Monday, December 2, 2013

Door County Captured In Cliché-Free Photography By Rolf Olson

Photography with artistic aspirations in Door County can be a hazardous undertaking. Pretty much every attractive scene has been photographed a dozen times, and that’s just this year.

So it was a pleasure to see that Rolf Olson’s show at Door Peninsula Winery in Carlsville had no lighthouses or images of Cave Point.

One path he has taken to beautiful images is to focus on close-ups, often with a great eye for delicate textures. “Waiting the Wind” is a closeup of an open milkweed pod whose threads are ready to catch the next breeze.

Direction of Spring is a very funny image that arose from great observation. It is of grasses and perhaps trees bending into a pond and a branch and shadow in the middle that forms a nearly perfect triangle pointing to the right, like the start button on an Internet or YouTube screen. Really good.

Other photographs show how a carefully edited approach can avoid the cliché which so often lies in wait for photographers. “Reefing the Royal” shows a crew member up on a spar taking in a sail, but shoots him in shadows against a darkening sky.  Most photo manuals would say that is the wrong direction to shoot or at least requires flash, but the image is deeply mysterious. In another, The American Century, Olson has shot a laker, again from the shadowed side with the name clear but not highlighted, and the sun hitting the bow and lighting it up in a reddish profile that runs down the front of the ship.

Does he edit out the obvious before shooting, or does he cut it when selecting images to print? I have no idea, but the show is full of interesting subtle images like shadows cast onto the textured side of a barn by nearby trees, shades of soft red and light black. Another barn side is the setting for a long hand-made wooden ladder hanging and casting a shadow, the whole effect could be black and white except for the tell-tale strip of green grass along the bottom. In “Winter Harvest” an old tiller sits on white snow against a gray sky. Old farm machinery in empty fields is hardly a new subject for photographers or painters; this, however, captures the cold gray winter’s day well enough to invoke shivers.
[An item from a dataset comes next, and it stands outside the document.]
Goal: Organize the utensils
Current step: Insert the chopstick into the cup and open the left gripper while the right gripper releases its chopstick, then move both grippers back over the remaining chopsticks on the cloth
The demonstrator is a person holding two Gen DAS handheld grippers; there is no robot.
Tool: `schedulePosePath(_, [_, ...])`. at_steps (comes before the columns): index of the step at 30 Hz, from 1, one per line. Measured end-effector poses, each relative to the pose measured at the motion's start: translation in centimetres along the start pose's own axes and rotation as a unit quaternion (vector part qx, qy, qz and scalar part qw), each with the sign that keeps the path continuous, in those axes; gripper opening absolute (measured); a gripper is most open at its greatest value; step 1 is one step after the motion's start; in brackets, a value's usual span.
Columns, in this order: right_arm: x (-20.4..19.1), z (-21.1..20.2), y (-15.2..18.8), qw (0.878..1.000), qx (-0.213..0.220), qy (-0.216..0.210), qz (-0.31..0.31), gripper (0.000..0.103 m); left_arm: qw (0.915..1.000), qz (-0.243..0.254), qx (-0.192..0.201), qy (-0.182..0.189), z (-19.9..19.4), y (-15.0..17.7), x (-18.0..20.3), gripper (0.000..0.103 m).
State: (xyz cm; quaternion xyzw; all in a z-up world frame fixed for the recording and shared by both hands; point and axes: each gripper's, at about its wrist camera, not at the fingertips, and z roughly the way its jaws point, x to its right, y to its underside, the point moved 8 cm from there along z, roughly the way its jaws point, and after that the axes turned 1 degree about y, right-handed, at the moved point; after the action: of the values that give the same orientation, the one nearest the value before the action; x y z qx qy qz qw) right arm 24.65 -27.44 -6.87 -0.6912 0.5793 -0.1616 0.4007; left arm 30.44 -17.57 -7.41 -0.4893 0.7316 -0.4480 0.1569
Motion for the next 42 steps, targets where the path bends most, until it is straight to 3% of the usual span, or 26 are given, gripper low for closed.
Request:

“Evening Harvest” is is full of reds and blacks in a stunning abstraction that even after extension examination left me clueless about its location. Olson’s show is a great example of capturing Door County with fresh vision.

Sunday, December 1, 2013

Pamela Murphy in "Studio Life" Book by Sarah Trigg

Pamela Murphy, the Sister Bay artist, is included in a new book from Princeton Architectural Press on American artists and their studios.

The book, entitled Studio Life -- Rituals, Collection, Tools and Observations on the Artistic Process, includes pages on 100 of the 200 artists across the country that Trigg talked to. The project, which she figured would take one year, consumed three.

Sarah Trigg, an artist who grew up in Appleton and has been living and working in Brooklyn, recounts how an artist friend looked around her studio as she prepared to move out of her DUMBO neighborhood and remarked that a chunk of foam sitting on a window sill was like a mascot.

Trigg decided to visit studios across the country to talk with artists and photograph their stuff -- mascots, collected objects, makeshift tools, rituals, residue and habitats. Portraits and images of their actual art is available elsewhere, she noted.

She knew some of the artists before she started and then relied a lot on references from  artists to avoid relying too much on galleries and other sources tied to the market, she writes. She found the studio visits illuminating.

“...in a few cases I was familiar with the work but understood it much more clearly after the visit.” She notes that artists rarely have other artists visiting their studios; .more often they see collectors, gallery owners or curators.

In 2011, partway through her residency at threewalls in Chicago, she writes, she visited her father who has a home in Sturgeon Bay, and asked him about artists in Door County. The next day, on his suggestion, she ended up in Murphy’s studio.

“In tandem with her studio practice, she lives off the food grid by maintaining a vegetable garden, beehives, and a ten-acre animal farm with goats, chickens, rabbits and geese,” Trigg writes.

Trigg’s photographs show Buddhist prayer flags that Murphy brought back from her studies in India and Pakistan, drawers of the vintage photographs that inspire many of her large, often layered paintings, and her miniatures. She is represented in Door County at Fine Line Designs in Ephraim. The book also includes pictures of Murphy’s goats and geese and explains her decision to live outside a big city.

“I wouldn’t be able to get any work done and live the kind of life I want to live. I started thinking more seriously about it and thought, Pam, you got the land, the space, the  buildings, and you’ve got the lifestyle that allows you to work here. So I can have animals, but it’s a second full-time job.”

Trigg also interviewed Craig Blietz who recently had a one-man show at the Miller Art Museum, and he is on her site, http://www.thegoldminerproject.com/wordpress/artists/, but without any biographical information or photos yet. In her book Trigg said she made an effort to include a fair representation of women and different ethnicities.